Updated: May 18, 2026
5 min read

# CHAPTER 8

Scatter Plots and Correlation Analysis

1. Chapter Introduction

Scatter plots reveal the relationship between two numeric variables — the most important visualization in exploratory data analysis and the foundation of regression analysis. This chapter covers scatter plots from basic to bubble charts with real business correlation examples.

2. Basic Scatter Plot

python
1234567891011121314151617181920212223242526272829303132333435
import matplotlib.pyplot as plt
import numpy as np
from scipy import stats

np.random.seed(42)
ad_spend  = np.random.uniform(10000, 100000, 100)
sales     = ad_spend * 0.45 + np.random.normal(0, 8000, 100) + 20000

fig, ax = plt.subplots(figsize=(10, 6))
ax.scatter(ad_spend, sales, alpha=0.6, s=60, color='#2196F3', edgecolors='white', linewidth=0.5)

# Regression line
slope, intercept, r, p, _ = stats.linregress(ad_spend, sales)
x_line = np.linspace(ad_spend.min(), ad_spend.max(), 100)
ax.plot(x_line, slope * x_line + intercept, 'r-', linewidth=2, label=f'Regression (r²={r**2:.3f})')

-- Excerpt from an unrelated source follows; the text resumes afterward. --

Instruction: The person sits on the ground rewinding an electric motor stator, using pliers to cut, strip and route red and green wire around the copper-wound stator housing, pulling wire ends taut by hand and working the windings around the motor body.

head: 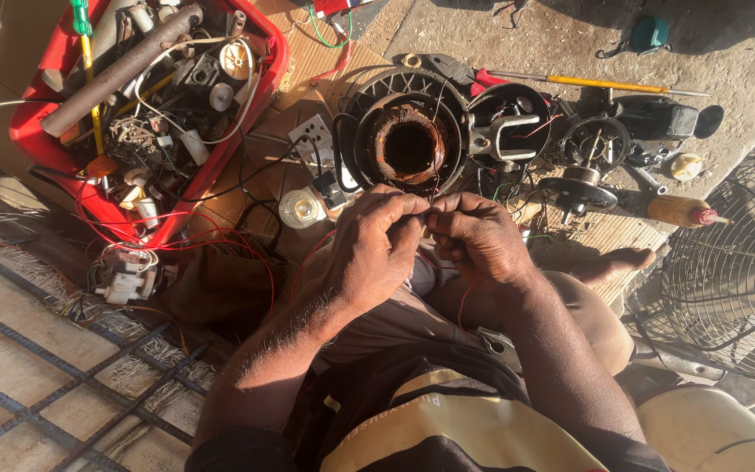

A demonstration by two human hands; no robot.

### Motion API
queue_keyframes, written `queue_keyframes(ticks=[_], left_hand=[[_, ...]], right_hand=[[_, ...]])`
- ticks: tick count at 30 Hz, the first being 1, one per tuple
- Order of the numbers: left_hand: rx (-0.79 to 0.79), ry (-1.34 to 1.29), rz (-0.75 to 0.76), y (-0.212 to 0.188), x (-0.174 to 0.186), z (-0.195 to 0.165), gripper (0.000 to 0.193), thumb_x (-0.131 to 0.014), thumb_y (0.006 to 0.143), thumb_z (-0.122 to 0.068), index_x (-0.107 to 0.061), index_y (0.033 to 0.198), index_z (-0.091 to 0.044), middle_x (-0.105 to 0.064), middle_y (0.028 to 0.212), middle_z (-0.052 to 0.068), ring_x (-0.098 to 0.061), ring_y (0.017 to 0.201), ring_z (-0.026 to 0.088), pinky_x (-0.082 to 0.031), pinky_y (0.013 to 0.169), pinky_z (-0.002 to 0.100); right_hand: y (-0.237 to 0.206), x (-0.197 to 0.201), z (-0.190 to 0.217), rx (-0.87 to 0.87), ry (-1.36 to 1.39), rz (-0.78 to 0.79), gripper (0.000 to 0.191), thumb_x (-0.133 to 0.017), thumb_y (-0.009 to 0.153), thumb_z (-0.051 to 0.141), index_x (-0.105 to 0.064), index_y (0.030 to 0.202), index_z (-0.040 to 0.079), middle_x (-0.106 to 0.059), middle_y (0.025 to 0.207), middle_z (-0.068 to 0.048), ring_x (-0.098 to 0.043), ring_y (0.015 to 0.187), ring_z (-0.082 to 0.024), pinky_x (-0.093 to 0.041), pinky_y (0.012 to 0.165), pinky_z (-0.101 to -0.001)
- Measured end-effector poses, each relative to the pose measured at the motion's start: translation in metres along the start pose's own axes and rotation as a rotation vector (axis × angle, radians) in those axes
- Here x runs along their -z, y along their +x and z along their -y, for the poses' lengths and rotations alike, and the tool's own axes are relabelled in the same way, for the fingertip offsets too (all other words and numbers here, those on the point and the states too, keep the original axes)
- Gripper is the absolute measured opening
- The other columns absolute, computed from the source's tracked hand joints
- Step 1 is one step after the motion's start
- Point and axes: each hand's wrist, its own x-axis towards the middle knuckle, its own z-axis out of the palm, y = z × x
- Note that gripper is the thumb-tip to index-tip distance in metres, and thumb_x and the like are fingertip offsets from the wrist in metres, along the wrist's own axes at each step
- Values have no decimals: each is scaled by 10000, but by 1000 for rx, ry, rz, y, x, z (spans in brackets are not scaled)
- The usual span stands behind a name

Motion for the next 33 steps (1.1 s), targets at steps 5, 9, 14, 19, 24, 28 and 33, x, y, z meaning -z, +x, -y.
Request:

ax.set_title('Advertising Spend vs Sales Revenue', fontsize=14, fontweight='bold')
ax.set_xlabel('Ad Spend ($)')
ax.set_ylabel('Sales Revenue ($)')
ax.xaxis.set_major_formatter(plt.FuncFormatter(lambda x, _: f'${x/1000:.0f}K'))
ax.yaxis.set_major_formatter(plt.FuncFormatter(lambda x, _: f'${x/1000:.0f}K'))
ax.legend(fontsize=11)
ax.grid(True, alpha=0.3)
ax.spines['top'].set_visible(False)
ax.spines['right'].set_visible(False)

# Add correlation text
r2 = r**2
interpretation = 'Strong' if abs(r) > 0.7 else 'Moderate' if abs(r) > 0.4 else 'Weak'
ax.text(0.05, 0.95, f'Pearson r = {r:.3f}\n{interpretation} positive correlation',
        transform=ax.transAxes, fontsize=11, va='top',
        bbox=dict(boxstyle='round', facecolor='lightyellow', alpha=0.8))
plt.tight_layout()
plt.savefig('scatter_basic.png', dpi=150)
plt.show()

3. Colored Scatter (Three Variables)

python
12345678910111213141516171819202122232425
np.random.seed(42)
experience = np.random.randint(1, 20, 150)
salary     = experience * 4000 + np.random.normal(0, 8000, 150) + 30000
dept       = np.random.choice(['Engineering', 'Marketing', 'Sales'], 150, p=[0.4, 0.3, 0.3])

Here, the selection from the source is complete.